A rocky planet orbiting a small star nearly 40 light-years from Earth is hot and has little atmosphere, new research suggests. This discovery raises questions about the possibility of the existence of an atmosphere in other orbits of the planetary system.
At the center of the system is a red dwarf named TRAPPIST-1; it hosts seven known planets with masses between 0.3 and 1.4 Earth masses, some of which may hold liquid water. The largest, TRAPPIST-1b, is the closest to its parent star and receives about four times the radiation that Earth receives from the Sun, said Thomas Green, an astrobiologist at NASA’s Ames Research Center in Moffett Field, California.
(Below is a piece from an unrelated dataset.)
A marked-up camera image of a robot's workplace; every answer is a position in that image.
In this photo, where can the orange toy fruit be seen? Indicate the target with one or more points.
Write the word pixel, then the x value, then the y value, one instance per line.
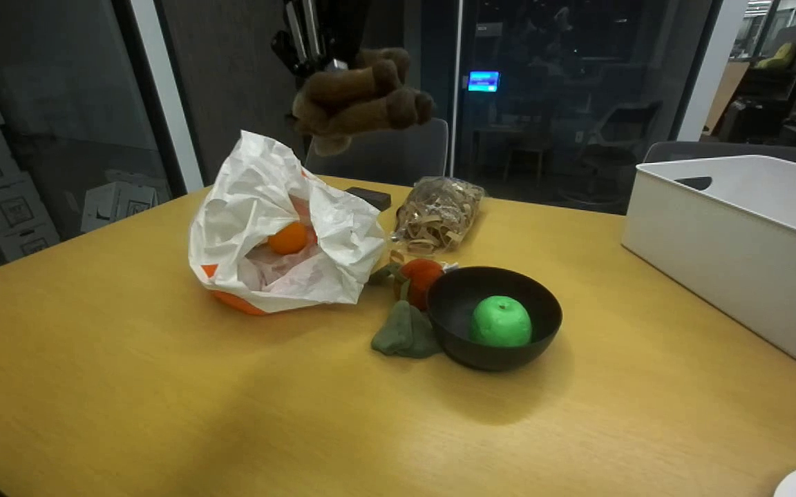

Like all the other planets in the system, TRAPPIST-1b is tidally locked, meaning one side of the planet always faces the star while the other faces away. Calculations show that if the stellar energy falling on TRAPPIST-1b were distributed around the planet—for example, by the atmosphere—and then reradiated uniformly in all directions, the planet’s surface temperature would be about 120° Celsius.
But daytime temperatures on the planet are actually about 230°C, Green and colleagues report online March 27 in Nature. This, in turn, suggests that there is little or no atmosphere to transfer heat from the perpetually sunlit side of the planet to the dark side, the team said.
To measure TRAPPIST-1b’s temperature, Green and his colleagues used the James Webb Space Telescope to observe the planet in the narrow infrared wavelength range five times in 2022. Because the observations were made just before and after the planet passed away from its parent star, astronomers were able to see the planet’s fully illuminated face, Green says.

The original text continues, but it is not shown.